In The Eye Of Southeast Asia's COVID-19 Surge

Only countries that have won the battle against COVID-19 can fully reopen the economy. Others face difficult balancing acts. Southeast Asia is no exception.

Coronavirus, Covid19, Covid-19

I am writing this column in Pasay City, at the eye of Southeast Asia’s new pandemic surge. In late February, Pasay, a major destination hub of Metro Manila, reported the highest number of COVID-cases and second highest in the Philippines. Today, the city’s General Hospital is nearing full-bed capacity.

Pasay City is no longer alone. Today, the case numbers are still higher in other cities. The Philippines has hit its highest single-day increase one day after another and by March 20 the number of recorded daily COVID-19 cases surpassed 8,000.

As new variants and new spikes are spreading from Europe, United States and Brazil into lower-middle and low-income economies, emerging Southeast Asia is among the first world regions facing the new surge.

Considering China’s lessons in pandemic containment, reopening of the economy becomes viable only when COVID-19 is contained. Only a few countries in Southeast Asia fulfill the essential requirements for the full reopening. 

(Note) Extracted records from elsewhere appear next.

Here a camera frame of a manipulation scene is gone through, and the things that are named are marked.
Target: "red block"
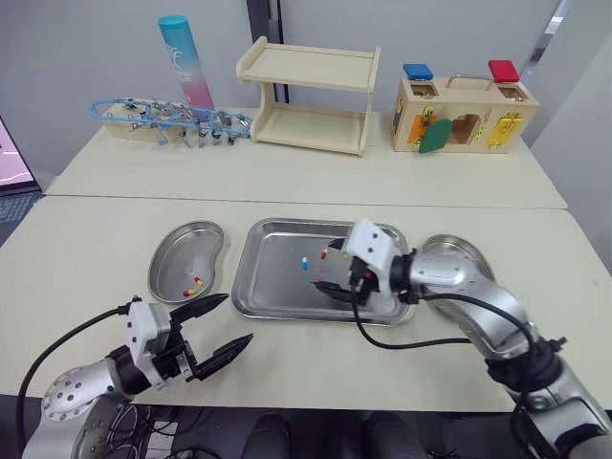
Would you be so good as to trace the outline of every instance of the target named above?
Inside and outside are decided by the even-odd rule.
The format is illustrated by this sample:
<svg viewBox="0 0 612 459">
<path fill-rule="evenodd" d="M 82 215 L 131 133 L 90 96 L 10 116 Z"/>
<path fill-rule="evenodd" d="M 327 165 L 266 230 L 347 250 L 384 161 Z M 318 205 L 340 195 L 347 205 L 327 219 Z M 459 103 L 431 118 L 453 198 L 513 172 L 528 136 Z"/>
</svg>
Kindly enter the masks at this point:
<svg viewBox="0 0 612 459">
<path fill-rule="evenodd" d="M 516 83 L 520 80 L 511 60 L 490 60 L 489 68 L 496 83 Z"/>
</svg>

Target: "white wall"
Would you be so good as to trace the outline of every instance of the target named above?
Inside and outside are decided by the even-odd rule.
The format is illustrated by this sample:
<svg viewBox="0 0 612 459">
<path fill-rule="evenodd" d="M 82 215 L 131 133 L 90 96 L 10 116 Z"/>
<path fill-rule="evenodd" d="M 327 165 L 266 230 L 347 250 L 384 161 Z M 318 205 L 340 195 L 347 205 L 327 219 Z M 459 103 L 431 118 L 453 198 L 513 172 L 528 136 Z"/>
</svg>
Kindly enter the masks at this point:
<svg viewBox="0 0 612 459">
<path fill-rule="evenodd" d="M 258 106 L 235 63 L 252 43 L 244 0 L 4 0 L 0 115 L 43 185 L 94 135 L 94 100 L 185 100 L 157 19 L 184 14 L 215 104 Z"/>
<path fill-rule="evenodd" d="M 402 65 L 425 62 L 438 77 L 490 74 L 490 59 L 520 71 L 558 0 L 282 0 L 286 43 L 374 51 L 382 47 L 374 106 L 391 111 Z M 363 109 L 365 97 L 291 88 L 291 101 Z"/>
<path fill-rule="evenodd" d="M 612 273 L 611 56 L 608 35 L 533 151 Z"/>
<path fill-rule="evenodd" d="M 573 0 L 526 85 L 541 107 L 523 133 L 532 145 L 569 97 L 601 43 L 610 35 L 610 0 Z"/>
</svg>

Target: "yellow latch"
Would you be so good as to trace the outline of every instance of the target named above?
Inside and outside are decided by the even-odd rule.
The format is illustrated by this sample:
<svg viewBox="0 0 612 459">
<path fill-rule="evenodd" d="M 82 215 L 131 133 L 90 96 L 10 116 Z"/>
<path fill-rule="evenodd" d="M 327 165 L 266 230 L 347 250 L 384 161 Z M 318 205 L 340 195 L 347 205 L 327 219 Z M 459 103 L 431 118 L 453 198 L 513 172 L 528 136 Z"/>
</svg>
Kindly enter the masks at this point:
<svg viewBox="0 0 612 459">
<path fill-rule="evenodd" d="M 402 111 L 404 110 L 404 98 L 398 98 L 398 104 L 395 107 L 395 115 L 393 116 L 393 122 L 391 123 L 391 132 L 395 136 L 400 124 L 400 118 L 402 117 Z"/>
<path fill-rule="evenodd" d="M 474 136 L 475 141 L 479 141 L 482 138 L 482 133 L 485 131 L 485 126 L 480 126 L 478 131 L 476 131 L 476 135 Z"/>
<path fill-rule="evenodd" d="M 425 107 L 422 115 L 414 117 L 412 129 L 410 129 L 410 135 L 408 136 L 408 143 L 410 143 L 413 148 L 419 147 L 425 131 L 427 131 L 429 125 L 436 121 L 436 119 L 437 117 L 433 116 L 433 107 L 431 105 Z"/>
<path fill-rule="evenodd" d="M 500 118 L 487 140 L 487 147 L 499 148 L 505 145 L 513 137 L 521 122 L 523 119 L 518 112 L 507 113 L 505 117 Z"/>
</svg>

Spikes, variants in Southeast Asia

In Southeast Asia, the effectiveness of the pandemic containment can be measured by daily new confirmed infection cases per million people. In that view, the cases first soared in Singapore, which has been able to reduce the numbers dramatically. Excluding the high-income city state, the status quo is very different in emerging Southeast Asia (Figure 1). 


Figure 1 Daily new confirmed COVID-19 cases per million people

Source: Johns Hopkins (7-day rolling average), DifferenceGroup (March 19, 2021)

From March to late fall 2020, Philippines had more per capita cases than the rest of the region. In the past four months or so, Malaysia has dominated the numbers. That changed after the first week of March, when cases in the Philippines surged across those in Indonesia and by mid-month across those in Malaysia.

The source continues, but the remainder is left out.